In 2015, the researchers, together with Krste Asanovic's team at UC Berkeley made the first processor to communicate using light and published the results in Nature. The chips, manufactured at a GlobalFoundries fabrication facility, contained 850 optical components and 70 million transistors, and performed as well as traditional chips manufactured at the same facility.
Taking the plunge
Behind the scenes, Wright-Gladstein was already thinking about commercialization. The year before the publication, she had enrolled in the MIT Sloan School of Management, specifically to meet researchers tackling clean energy. Taking 15.366 (Energy Ventures), which focuses on commercializing MIT clean technologies, she was chosen to select the technologies to bring into the classroom. "That was the perfect excuse to meet every researcher doing energy-related research," Wright-Gladstein says.
From the vast pool of 300 labs, she came across Ram's optoelectronic chips—which "blew me away," she says. The energy industry was focused on equipment innovations to save energy in data centers. "But there wasn't much focus on reducing energy through computing itself," Wright-Gladstein says. "It seemed like a great way to make an impact."

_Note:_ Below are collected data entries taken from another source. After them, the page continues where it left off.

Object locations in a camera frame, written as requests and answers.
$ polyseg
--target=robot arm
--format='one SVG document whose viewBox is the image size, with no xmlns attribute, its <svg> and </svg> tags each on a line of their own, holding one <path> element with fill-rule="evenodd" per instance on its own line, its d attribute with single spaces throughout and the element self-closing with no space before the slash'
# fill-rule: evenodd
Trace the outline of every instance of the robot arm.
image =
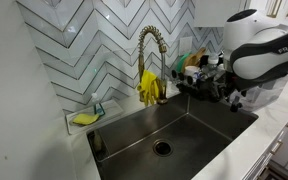
<svg viewBox="0 0 288 180">
<path fill-rule="evenodd" d="M 224 26 L 224 66 L 244 91 L 288 72 L 288 21 L 277 21 L 256 10 L 229 18 Z"/>
</svg>

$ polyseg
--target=sponge
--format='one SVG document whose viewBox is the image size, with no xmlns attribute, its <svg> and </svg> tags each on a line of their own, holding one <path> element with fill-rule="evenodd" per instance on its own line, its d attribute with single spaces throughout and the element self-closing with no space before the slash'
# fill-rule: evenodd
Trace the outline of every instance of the sponge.
<svg viewBox="0 0 288 180">
<path fill-rule="evenodd" d="M 100 117 L 99 114 L 95 114 L 93 116 L 90 116 L 88 114 L 79 114 L 74 118 L 73 123 L 81 125 L 89 125 L 94 123 L 99 117 Z"/>
</svg>

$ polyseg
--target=sink basin
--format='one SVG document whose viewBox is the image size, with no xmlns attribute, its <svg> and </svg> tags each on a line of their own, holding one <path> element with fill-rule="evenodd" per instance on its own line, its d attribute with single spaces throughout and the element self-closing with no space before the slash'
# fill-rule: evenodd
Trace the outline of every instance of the sink basin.
<svg viewBox="0 0 288 180">
<path fill-rule="evenodd" d="M 106 180 L 192 179 L 258 116 L 185 94 L 88 134 Z"/>
</svg>

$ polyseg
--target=soap dish
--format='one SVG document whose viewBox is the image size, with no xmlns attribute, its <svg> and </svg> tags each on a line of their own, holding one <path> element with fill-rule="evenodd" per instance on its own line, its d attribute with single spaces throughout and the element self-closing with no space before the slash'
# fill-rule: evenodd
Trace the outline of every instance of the soap dish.
<svg viewBox="0 0 288 180">
<path fill-rule="evenodd" d="M 115 118 L 115 117 L 117 117 L 123 113 L 123 109 L 121 108 L 121 106 L 114 100 L 109 100 L 109 101 L 103 102 L 101 104 L 102 104 L 103 109 L 105 111 L 105 115 L 101 116 L 97 121 L 95 121 L 94 123 L 92 123 L 90 125 L 82 126 L 79 124 L 75 124 L 75 123 L 73 123 L 73 120 L 77 115 L 79 115 L 81 113 L 93 116 L 94 115 L 93 106 L 86 108 L 86 109 L 83 109 L 81 111 L 66 115 L 66 123 L 67 123 L 68 133 L 73 135 L 73 134 L 77 134 L 77 133 L 82 132 L 82 131 L 94 129 L 94 128 L 98 127 L 100 124 L 103 124 L 106 121 L 108 121 L 112 118 Z"/>
</svg>

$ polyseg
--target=countertop
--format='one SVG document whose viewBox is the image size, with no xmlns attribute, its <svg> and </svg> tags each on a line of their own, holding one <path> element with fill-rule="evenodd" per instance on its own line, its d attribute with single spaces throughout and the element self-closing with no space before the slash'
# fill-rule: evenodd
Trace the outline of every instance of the countertop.
<svg viewBox="0 0 288 180">
<path fill-rule="evenodd" d="M 176 91 L 169 92 L 170 95 L 176 93 Z M 99 127 L 145 108 L 143 103 L 139 102 L 138 96 L 126 98 L 118 103 L 125 112 L 120 117 L 102 123 Z M 205 166 L 193 180 L 243 179 L 288 122 L 288 82 L 275 102 L 254 113 L 259 118 Z M 100 176 L 86 133 L 84 131 L 69 136 L 76 178 L 78 180 L 99 180 Z"/>
</svg>

Wright-Gladstein formed a team in class to create a business plan and pitch deck. She also collaborated frequently with Sun and Wade in speaking with potential industry clients. When the MIT Clean Energy Prize rolled around, the three students entered the technology under the name, OptiBit—and won both grand prizes for $275,000, solidifying their decision to launch a startup.
"Having funds early on to pay ourselves low salaries and having a little cushion before raising venture capital funds really persuaded us all to take the plunge," Wright-Gladstein says.
Setting up shop in San Francisco, the startup continued research and development, increasing the communication data rates of the technology. Last year, GlobalFoundries took interest in these constant innovations and struck a partnership with the startup, which included some undisclosed funding. This year, Ayar's first prototypes should reach U.S. data centers, with a planned 2019 commercial release.
Solving the chip input-output problem is just the start. Ayar is also excited about what its new technology means for the field of optics, Wright-Gladstein says. Optical sensors, for instance, are used in self-driving or semiautonomous vehicles and expensive medical equipment. Lowering manufacturing costs, while increasing the computation power, of optoelectronic chips could make those technologies much less expensive and more accessible.
"We're starting out solving this bottleneck problem in traditional silicon chips, but ultimately we're excited about all the different places this technology will go," Wright-Gladstein says. "This is going to change the availability of optics, and how the world can use optics, in ways beyond what we can predict right now."